Pruyn also served as vice-president of the Municipal Gas Company of Albany, and the president of the Albany Railway Company, the two largest corporations in the city. He was a director (and one of the organizers) of the Union Trust Company, a member of the board of governors of the Albany Hospital, a director of the Albany Institute and Historical and Art Society, a member of the Sons of the Revolution, the Holland Society, the Century Association, the University Club, the Metropolitan Club and the Jekyll Island Club in Georgia.

==Personal life==
On October 22, 1873, he was married to Anna Williams (1853–1939). Anna was a daughter of Martha Andrews (née Hough) Williams and Chauncey Pratt Williams, former president of the National Exchange Bank. Her brother, Chauncey Pratt Williams, was a prominent banker and historian. Pruyn hired architects Potter & Robertson to design a house for his family at the corner of Lancaster and Willett Streets. Together, they were the parents of three sons and one daughter, including:

- Edward Lansing Pruyn (1875–1950), an artists who married Gladys Lillian Ericson (1900–1959).
- Ruth Williams Pruyn (1877), who married David Marvin Goodrich, and son Benjamin Goodrich (founder of the B. F. Goodrich Company), in 1903. They divorced and David married Frederic's ex-wife Beatrice in 1936.
- Robert Dunbar Pruyn (1879–1955), a Harvard graduate who married Rebecca C. Metcalf (1880–1943), a daughter of Frederic Wilder Metcalf.
- Frederic Pruyn (1881–1938), who married Beatrice Morgan, a daughter of William Fellowes Morgan Sr., in 1907.

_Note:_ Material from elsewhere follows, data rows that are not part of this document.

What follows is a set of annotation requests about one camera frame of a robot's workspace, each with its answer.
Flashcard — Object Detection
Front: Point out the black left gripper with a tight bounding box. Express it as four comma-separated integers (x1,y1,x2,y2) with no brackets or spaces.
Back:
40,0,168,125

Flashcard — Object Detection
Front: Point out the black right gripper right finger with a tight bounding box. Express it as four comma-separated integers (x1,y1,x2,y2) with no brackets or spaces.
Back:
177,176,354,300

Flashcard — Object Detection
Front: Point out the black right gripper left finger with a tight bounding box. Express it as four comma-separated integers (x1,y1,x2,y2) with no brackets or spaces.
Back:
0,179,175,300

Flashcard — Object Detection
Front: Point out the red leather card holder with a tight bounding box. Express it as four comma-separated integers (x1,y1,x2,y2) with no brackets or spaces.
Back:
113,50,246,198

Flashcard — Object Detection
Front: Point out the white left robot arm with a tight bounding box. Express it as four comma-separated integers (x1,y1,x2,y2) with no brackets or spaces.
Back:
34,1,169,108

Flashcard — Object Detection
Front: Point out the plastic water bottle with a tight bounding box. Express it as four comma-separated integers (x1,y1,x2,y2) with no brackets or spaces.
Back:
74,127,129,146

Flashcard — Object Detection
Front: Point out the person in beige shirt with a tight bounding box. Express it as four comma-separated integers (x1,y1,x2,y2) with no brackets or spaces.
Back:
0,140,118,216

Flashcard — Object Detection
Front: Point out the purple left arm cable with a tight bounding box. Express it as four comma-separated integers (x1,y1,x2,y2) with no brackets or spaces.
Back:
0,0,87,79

Pruyn died in Albany on October 29, 1934. He was buried at the Albany Rural Cemetery in Menands, New York.

===Legacy===
He also established the 13,000 acre (53 km²) Santanoni Preserve on Newcomb Lake in the Adirondack Mountains upstate of New York, which is today a National Historic Landmark, and has been subsumed into the larger Adirondack Forest Preserve. After President William McKinley was shot in 1901 at the Pan-American Exposition in Buffalo, then vice president Theodore Roosevelt traveled to Buffalo to visit McKinley in the hospital. As it appeared that McKinley would recover, Roosevelt went on to Santanoni as Pruyn's guest; the two were old friends. When McKinley's condition worsened, Roosevelt left directly from Santanoni to Buffalo where he was inaugurated as the 26th President of the United States.

A portrait of Pruyn by William Merritt Chase was owned for many years by the National Commercial Bank and Trust Co. in Albany.